彩香の心は、深い根の部分で己を飾ること、偽ることを、己自身が許さなかった。
後ろめたさから手を合わせ、見えぬよう伏せていた左手を、ふと広げ見る。
6131。
加算された実数、6000時間。
それが作戦実行の前金として洋介から渡された、いわば唯一所有している階層、【NooN FLooR 1188】の値段。
【DuSK KiNG】へも預けていた虎の子の生存猶予期間さえ残らず引き出し、英也と彩香の双方に対して支払われた代金。
毒に犯され、邪魔な荷物でしかない、それも自身では放棄すらもできない階層の価格。
洋介の言うには計算上、これから自分たちがおこなう行動に必要となるだろう生存猶予期間を除いたうえで、ほぼ彼が差し出せる限界値の譲渡。
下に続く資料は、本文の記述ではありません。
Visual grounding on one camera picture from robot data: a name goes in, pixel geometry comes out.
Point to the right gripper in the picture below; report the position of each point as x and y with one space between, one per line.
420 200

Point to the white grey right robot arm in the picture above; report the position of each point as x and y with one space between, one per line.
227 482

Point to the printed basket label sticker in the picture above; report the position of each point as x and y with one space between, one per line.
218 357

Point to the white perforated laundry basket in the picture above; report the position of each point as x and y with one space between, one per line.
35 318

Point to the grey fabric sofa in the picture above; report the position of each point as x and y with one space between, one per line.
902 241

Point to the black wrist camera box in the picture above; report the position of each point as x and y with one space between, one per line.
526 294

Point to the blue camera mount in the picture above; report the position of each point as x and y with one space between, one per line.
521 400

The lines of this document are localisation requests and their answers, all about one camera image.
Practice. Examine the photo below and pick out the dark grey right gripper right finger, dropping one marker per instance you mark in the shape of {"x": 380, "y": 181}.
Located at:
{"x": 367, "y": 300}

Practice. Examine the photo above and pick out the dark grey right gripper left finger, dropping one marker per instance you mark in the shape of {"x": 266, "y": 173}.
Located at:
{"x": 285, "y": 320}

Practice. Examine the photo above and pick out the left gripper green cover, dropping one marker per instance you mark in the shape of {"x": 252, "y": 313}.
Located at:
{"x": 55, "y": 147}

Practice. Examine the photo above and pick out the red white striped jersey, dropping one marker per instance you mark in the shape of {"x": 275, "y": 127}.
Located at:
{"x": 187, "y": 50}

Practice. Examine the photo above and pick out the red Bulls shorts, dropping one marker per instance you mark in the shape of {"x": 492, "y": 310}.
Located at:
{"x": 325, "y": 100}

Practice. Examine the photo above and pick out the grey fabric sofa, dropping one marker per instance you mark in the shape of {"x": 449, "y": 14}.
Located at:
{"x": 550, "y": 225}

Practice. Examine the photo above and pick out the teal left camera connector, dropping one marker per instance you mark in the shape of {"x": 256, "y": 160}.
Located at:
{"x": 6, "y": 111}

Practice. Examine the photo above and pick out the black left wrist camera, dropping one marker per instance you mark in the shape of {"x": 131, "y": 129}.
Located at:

これにクリアのための作戦行動を予定通りおこなうという条件はつくものの、もはやそれはおまけ程度に過ぎない。
ゲームクリアが達成できれば、ここから脱出できる。
それを思えば、他の手間など手間のうちにも入りはしない。
そう、現実的な損得勘定をすればするほど、彩香はどんどんと自分が惨めに思え、必死に堪えなければ自然と顔を伏せてしまいそうだった。
が。
「……マダム」
実際に【NooN JaCK】が彩香へ抱いていたものは軽蔑でも猜疑でもなく、
「誤解なさらないでください。私の気掛かりとは、そんなことでは……」
「……では、やはり……彼の言っていた『クリア条件を満たすため、すべての管理者を倒す必要はあるが、それは当人が降伏すれば良いだけのことであって、何も死んだり、殺したりするといった必要は無い』という説明についてか。当たり前だな……そんな都合のいい話、私だって本心からは信用していない。だが……これだけは信じてくれないか? 【NooN JaCK】……もし、いざクリアのために、君を殺さねばならないなどという事態になったなら、私は自身の名誉に掛けてそのようなことは断じておこなわないし、おこなわせないと誓う。自分が助かりたいがため、君の命を犠牲にするのも躊躇わないなんて……そこまで私も腐っては……」
「違います、マダム。元よりわたくしの命など、貴女が救われるというなら喜んでいくらも差し出すつもりでおります。そうではなく……私の杞憂するところは指示された作戦……彼が今回、使用を決断するまで放置されていた【aBoVeBoaRD】と同じく、これまで使わずにいたマダムの固有メリット、【aCCeLeRaTioN(加速)】の実行についてです。確かに彼の説明が虚偽でないとすれば、【FouR oF a KiND】の成立と同時に出現する4体の【iMiTaTioN】を倒すため、これは必須の行動でしょう。しかし……」
純粋なる彩香への憂慮と、心底からの彼女に対する、
「分かっておられますか? この常時発動効果は固有メリットとは名ばかり……彼の計算が正しいとして、そしてすべての作戦行動が何事も無く実行されるとすれば、当然ながら問題はありません……が、だとしても……」
忠誠と献身。
ゆえにこそ、
「もしも、その過程でひとつでも……わずかにひとつでも、問題が発生すれば……マダムの生存猶予期間、6131という膨大な時間をもってしても……」
【NooN JaCK】は苦しげ、
「一瞬のうち……マダムの寿命は、尽き果ててしまう……ということを……」
憂いに染まった瞳を逸らすことなく彩香へ向け、搾り出すよう言い終えると固く、口を閉じてしばし、血の味が染み出るほど奥歯を噛み締め、その場に沈黙したまま直立し続けた。